Nothing but the lines from the one containing "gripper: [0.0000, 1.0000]" through the one containing "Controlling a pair", both included, should be given again, each exactly as written below.

------------------------------

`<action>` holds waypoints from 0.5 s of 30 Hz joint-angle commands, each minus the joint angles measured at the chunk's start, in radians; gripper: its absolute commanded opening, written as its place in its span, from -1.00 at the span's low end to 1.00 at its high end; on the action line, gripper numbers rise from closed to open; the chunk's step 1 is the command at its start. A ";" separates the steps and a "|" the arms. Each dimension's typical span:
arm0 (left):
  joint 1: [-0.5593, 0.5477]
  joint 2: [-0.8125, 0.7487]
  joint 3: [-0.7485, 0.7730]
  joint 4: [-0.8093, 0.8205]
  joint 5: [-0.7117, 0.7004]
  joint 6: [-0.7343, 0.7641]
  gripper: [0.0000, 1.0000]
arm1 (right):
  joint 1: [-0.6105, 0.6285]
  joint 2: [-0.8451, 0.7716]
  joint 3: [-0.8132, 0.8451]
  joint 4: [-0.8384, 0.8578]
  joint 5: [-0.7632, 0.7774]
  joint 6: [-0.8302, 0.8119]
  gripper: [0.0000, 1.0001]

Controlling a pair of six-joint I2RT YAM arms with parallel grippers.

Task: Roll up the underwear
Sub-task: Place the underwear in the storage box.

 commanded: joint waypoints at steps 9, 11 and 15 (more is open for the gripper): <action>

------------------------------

ANSWER TO THIS PROBLEM =>
  gripper: [0.0000, 1.0000]
arm1 (right):
  joint 1: [-0.6105, 0.6285]
  joint 2: [-0.8451, 0.7716]
  joint 3: [-0.8132, 0.8451]
  joint 4: [-0.8384, 0.8578]
  joint 5: [-0.7632, 0.7774]
  joint 6: [-0.8302, 0.8119]
  gripper: [0.0000, 1.0001]

Controlling a pair of six-joint I2RT YAM arms with parallel grippers.

Nothing else is left to add to this answer.